Work instruction: Wherever the string "Find" occurs in a line of these records, report that line.

Recorded data:
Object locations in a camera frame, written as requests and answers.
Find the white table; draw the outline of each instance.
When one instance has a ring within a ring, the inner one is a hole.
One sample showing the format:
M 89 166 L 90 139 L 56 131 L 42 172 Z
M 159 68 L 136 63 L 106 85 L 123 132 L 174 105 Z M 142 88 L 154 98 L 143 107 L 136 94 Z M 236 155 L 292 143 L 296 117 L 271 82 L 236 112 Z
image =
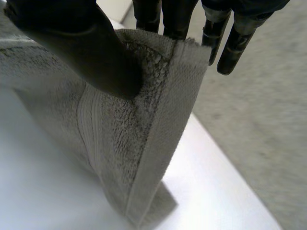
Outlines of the white table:
M 0 229 L 127 230 L 96 177 L 0 89 Z M 178 202 L 157 230 L 281 229 L 194 115 L 164 182 Z

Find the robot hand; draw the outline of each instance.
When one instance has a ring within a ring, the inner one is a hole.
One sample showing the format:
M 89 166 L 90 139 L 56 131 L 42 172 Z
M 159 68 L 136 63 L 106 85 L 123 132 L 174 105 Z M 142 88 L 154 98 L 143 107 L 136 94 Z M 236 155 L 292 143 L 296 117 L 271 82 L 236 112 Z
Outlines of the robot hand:
M 192 12 L 198 0 L 133 0 L 137 28 L 158 32 L 162 6 L 164 35 L 185 39 Z M 235 68 L 256 29 L 289 0 L 201 0 L 206 23 L 202 45 L 211 46 L 209 65 L 215 60 L 231 10 L 235 22 L 217 65 L 217 71 L 228 75 Z

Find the gray carpet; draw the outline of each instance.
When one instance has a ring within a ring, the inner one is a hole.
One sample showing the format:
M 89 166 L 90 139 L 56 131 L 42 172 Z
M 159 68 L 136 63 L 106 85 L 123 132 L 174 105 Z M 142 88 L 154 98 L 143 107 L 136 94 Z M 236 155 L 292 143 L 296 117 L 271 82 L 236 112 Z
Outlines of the gray carpet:
M 276 12 L 257 30 L 230 76 L 219 75 L 216 63 L 209 67 L 194 106 L 285 230 L 307 229 L 306 12 L 305 0 L 292 0 Z M 189 30 L 197 41 L 204 20 L 198 4 Z M 131 10 L 123 24 L 134 23 Z

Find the terry cloth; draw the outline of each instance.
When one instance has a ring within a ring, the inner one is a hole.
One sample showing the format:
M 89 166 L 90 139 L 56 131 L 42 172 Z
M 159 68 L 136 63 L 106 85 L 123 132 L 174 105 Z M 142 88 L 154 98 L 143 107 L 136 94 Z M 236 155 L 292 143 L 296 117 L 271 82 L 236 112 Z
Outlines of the terry cloth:
M 79 78 L 0 13 L 0 84 L 96 173 L 110 204 L 135 226 L 158 223 L 175 205 L 162 177 L 192 111 L 210 49 L 139 30 L 118 30 L 143 71 L 131 101 Z

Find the towel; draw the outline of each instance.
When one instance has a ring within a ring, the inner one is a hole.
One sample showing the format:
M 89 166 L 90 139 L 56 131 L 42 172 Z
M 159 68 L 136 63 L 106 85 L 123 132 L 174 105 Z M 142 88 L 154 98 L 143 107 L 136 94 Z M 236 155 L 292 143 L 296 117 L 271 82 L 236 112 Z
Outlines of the towel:
M 153 226 L 175 206 L 161 180 L 195 103 L 210 49 L 145 31 L 116 33 L 142 67 L 144 84 L 134 100 L 93 88 L 2 12 L 0 85 L 13 89 L 36 122 L 98 175 L 118 213 L 134 226 Z

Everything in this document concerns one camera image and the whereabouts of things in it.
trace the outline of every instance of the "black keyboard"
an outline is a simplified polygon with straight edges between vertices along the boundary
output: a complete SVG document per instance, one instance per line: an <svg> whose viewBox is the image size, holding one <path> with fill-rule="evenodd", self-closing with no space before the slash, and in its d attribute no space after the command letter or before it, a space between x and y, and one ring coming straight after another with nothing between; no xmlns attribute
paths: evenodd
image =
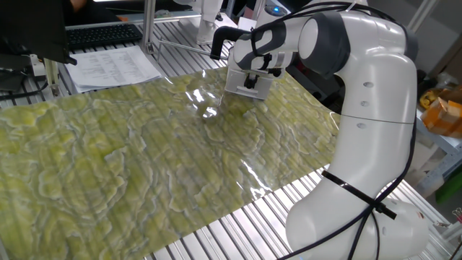
<svg viewBox="0 0 462 260"><path fill-rule="evenodd" d="M103 46L140 40L143 35L135 25L111 25L67 30L70 49Z"/></svg>

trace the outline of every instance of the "green textured sheet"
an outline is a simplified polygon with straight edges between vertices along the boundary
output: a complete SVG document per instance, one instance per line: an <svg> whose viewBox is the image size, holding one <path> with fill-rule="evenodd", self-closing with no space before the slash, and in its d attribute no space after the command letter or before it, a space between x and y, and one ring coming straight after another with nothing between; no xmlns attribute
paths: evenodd
<svg viewBox="0 0 462 260"><path fill-rule="evenodd" d="M260 101L226 72L0 110L9 257L140 260L330 163L338 115L288 75Z"/></svg>

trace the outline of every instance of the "white wall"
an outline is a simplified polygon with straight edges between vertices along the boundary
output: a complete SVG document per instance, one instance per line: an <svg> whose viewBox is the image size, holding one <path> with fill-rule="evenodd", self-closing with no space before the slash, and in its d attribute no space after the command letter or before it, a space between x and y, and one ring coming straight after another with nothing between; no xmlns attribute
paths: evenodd
<svg viewBox="0 0 462 260"><path fill-rule="evenodd" d="M394 17L404 25L408 25L417 11L419 2L413 4L405 0L369 0L369 5L378 8ZM416 65L418 69L430 72L462 33L461 0L442 0L431 17L428 17L419 31L419 55Z"/></svg>

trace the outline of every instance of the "desk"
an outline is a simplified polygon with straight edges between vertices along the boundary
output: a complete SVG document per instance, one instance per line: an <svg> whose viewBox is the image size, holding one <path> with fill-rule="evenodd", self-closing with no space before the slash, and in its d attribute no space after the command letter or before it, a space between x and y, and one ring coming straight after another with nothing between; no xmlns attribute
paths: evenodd
<svg viewBox="0 0 462 260"><path fill-rule="evenodd" d="M193 46L191 39L181 35L179 24L176 21L156 24L154 28L158 35L162 35L167 40L189 43L190 46ZM122 47L122 45L106 46L106 48ZM225 47L223 54L227 55L230 45L227 44ZM182 52L182 50L167 46L164 50L166 51L161 53L158 60L158 68L166 77L201 71L202 69L215 69L226 65L223 61L211 61L207 57ZM153 62L156 61L154 56L149 58ZM60 77L60 96L73 95L69 76L63 67L60 67ZM25 89L29 91L39 84L40 82L29 80L25 84ZM59 97L53 97L50 92L44 92L37 97L0 103L0 105L2 107L4 105L27 105L56 98ZM321 180L322 169L324 167L314 170L307 176L198 229L171 243L166 248L146 256L145 259L275 259L287 254L291 251L284 231L287 213L296 201L312 191ZM391 197L417 205L430 222L437 220L445 222L445 219L406 183L402 183L391 194ZM430 234L431 237L426 250L412 260L447 259L455 249L452 245L442 241L434 230L431 230Z"/></svg>

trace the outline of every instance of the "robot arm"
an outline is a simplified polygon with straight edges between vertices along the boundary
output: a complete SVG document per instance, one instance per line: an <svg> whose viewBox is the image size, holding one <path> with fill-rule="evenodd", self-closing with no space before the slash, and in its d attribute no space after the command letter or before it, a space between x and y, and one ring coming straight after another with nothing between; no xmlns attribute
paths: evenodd
<svg viewBox="0 0 462 260"><path fill-rule="evenodd" d="M286 14L267 6L256 27ZM369 198L401 176L411 157L416 108L417 44L405 27L362 12L319 12L285 20L265 30L242 35L230 50L226 90L265 99L271 83L298 52L307 68L344 80L346 96L334 159L316 188L291 209L286 224L292 249L325 238L370 205L347 191L355 187ZM376 214L365 219L354 259L404 259L427 244L427 221L407 203L385 199L394 220ZM326 243L305 251L301 259L346 259L357 222Z"/></svg>

Completed exercise:
Find the white table; draw the outline of each instance.
Find the robot hand; draw the outline of each instance.
Find the gray carpet; draw the outline of each instance.
Find the terry cloth; draw the outline of each instance.
Find the towel; draw the outline of each instance.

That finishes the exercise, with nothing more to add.